Stored data:
....................

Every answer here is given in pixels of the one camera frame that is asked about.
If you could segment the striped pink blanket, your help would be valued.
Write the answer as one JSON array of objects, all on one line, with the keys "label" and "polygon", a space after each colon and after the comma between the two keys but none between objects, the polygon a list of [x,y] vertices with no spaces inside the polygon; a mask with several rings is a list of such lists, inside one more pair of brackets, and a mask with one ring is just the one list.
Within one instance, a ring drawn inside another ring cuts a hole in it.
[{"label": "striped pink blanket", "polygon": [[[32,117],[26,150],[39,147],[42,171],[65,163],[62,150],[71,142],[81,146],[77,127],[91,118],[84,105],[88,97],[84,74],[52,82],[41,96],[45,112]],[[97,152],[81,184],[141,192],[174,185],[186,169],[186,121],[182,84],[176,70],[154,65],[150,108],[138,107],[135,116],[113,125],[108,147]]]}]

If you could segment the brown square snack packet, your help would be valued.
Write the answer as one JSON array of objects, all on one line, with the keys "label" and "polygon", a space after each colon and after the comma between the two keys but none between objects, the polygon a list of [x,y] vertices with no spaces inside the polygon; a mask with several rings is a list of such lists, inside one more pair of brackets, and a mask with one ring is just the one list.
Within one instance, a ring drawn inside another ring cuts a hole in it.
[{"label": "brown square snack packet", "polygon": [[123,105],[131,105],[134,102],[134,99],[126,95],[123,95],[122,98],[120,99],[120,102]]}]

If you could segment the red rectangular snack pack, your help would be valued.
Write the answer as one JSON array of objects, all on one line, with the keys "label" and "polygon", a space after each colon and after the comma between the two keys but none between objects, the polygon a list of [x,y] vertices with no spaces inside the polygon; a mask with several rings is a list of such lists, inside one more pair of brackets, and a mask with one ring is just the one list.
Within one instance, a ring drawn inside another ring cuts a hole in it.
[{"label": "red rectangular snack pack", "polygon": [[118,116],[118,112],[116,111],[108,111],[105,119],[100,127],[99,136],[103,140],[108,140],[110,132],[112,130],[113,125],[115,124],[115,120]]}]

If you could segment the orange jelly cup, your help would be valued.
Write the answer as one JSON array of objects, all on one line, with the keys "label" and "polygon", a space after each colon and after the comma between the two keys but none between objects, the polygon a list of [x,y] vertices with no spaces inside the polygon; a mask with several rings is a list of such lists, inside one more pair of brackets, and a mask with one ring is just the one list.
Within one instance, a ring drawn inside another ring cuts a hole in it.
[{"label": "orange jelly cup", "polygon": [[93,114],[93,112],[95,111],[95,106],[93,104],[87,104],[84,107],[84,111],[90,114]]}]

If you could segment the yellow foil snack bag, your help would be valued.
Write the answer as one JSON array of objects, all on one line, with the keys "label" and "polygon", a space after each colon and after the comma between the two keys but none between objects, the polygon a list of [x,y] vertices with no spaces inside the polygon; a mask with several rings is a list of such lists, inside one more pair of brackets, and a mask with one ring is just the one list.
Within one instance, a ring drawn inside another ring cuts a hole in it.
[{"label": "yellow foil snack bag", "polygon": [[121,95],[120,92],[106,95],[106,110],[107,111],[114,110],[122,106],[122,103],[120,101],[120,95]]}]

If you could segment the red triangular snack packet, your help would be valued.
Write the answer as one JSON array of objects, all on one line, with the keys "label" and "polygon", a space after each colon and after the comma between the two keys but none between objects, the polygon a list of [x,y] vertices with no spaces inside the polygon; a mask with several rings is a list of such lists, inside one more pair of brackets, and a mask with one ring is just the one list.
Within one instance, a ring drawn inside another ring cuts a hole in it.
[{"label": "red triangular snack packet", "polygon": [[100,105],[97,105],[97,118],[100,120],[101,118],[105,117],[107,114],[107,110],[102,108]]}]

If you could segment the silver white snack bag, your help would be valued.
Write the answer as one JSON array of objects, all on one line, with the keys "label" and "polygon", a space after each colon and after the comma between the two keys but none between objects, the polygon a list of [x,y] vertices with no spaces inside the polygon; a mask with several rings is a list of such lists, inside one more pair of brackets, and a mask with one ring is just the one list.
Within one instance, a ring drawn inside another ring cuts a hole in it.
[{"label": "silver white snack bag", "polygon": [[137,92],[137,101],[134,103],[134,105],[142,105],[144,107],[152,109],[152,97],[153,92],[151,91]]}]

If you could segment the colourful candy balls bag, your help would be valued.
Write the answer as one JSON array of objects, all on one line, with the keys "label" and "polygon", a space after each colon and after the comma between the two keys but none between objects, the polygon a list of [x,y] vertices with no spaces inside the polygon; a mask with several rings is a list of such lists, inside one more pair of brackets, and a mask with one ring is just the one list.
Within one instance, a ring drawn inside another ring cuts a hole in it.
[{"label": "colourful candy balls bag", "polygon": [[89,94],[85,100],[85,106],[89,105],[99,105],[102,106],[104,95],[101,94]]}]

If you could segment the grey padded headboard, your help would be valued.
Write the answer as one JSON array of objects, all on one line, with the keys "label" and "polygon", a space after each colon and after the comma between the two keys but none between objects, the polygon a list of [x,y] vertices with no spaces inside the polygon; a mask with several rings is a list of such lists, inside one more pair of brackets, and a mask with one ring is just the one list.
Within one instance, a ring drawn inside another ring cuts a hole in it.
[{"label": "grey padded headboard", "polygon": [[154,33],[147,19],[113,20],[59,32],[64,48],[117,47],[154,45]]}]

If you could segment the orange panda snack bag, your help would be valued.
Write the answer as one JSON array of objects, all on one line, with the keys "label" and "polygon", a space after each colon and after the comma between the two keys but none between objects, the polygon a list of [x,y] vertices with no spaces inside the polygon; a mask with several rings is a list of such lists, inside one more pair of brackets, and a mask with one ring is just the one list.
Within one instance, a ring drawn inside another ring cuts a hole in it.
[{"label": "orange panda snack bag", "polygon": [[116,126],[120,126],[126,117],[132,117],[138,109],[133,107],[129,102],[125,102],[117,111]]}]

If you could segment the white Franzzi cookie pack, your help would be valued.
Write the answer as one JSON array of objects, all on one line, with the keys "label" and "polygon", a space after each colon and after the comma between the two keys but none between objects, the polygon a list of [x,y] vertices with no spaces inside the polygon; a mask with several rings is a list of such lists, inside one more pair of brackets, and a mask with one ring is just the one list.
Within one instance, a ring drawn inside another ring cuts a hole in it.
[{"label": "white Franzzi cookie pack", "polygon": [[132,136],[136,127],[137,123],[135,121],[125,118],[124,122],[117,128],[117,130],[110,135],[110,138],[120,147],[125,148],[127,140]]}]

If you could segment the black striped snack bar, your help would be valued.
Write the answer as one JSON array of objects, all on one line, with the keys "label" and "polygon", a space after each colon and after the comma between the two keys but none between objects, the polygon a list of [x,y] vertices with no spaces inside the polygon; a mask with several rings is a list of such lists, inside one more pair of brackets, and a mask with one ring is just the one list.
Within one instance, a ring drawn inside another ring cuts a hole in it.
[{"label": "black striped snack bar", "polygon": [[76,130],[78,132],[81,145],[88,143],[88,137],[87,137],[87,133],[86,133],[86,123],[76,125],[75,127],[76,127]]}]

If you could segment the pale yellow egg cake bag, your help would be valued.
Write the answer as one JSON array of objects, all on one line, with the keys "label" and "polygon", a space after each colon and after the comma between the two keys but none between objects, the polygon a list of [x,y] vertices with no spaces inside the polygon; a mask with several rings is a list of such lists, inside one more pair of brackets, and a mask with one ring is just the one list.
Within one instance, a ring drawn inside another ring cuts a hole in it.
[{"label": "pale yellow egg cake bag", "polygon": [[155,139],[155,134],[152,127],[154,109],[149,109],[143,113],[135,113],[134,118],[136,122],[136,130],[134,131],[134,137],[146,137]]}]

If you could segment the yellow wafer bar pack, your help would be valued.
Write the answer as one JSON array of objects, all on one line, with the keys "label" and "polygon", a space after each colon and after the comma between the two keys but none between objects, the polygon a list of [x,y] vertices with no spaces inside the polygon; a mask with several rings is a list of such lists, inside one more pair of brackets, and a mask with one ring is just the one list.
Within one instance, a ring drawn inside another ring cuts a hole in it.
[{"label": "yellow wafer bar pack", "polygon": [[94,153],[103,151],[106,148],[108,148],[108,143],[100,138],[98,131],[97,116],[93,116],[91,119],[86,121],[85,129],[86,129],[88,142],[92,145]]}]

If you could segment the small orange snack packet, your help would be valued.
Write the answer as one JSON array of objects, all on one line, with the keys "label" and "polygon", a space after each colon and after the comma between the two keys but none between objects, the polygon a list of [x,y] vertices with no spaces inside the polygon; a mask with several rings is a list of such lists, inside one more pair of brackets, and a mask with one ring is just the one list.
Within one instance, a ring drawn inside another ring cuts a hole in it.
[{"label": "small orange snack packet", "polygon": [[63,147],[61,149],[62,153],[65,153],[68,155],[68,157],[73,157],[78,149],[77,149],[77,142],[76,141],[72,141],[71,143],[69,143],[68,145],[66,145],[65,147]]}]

....................

* TASK *
Transcribe each line of the data above, unaltered, from the one where "If you could segment the orange panda" appears to the one where "If you could segment the white" appears, inclusive of both.

* TASK RESPONSE *
If you could segment the orange panda snack bag, your help would be valued.
Write the answer as one JSON array of objects, all on one line, with the keys "label" and "polygon", a space after each colon and after the comma between the two keys but none between objects, the polygon a list of [x,y] vertices with no spaces inside the polygon; a mask with several rings is a list of such lists, inside one more pair of brackets, and a mask with one ring is just the one list.
Within one instance, a ring drawn inside another ring cuts a hole in it.
[{"label": "orange panda snack bag", "polygon": [[116,126],[120,126],[126,117],[132,117],[138,109],[133,107],[129,102],[125,102],[117,111]]}]

If you could segment the white Franzzi cookie pack, your help would be valued.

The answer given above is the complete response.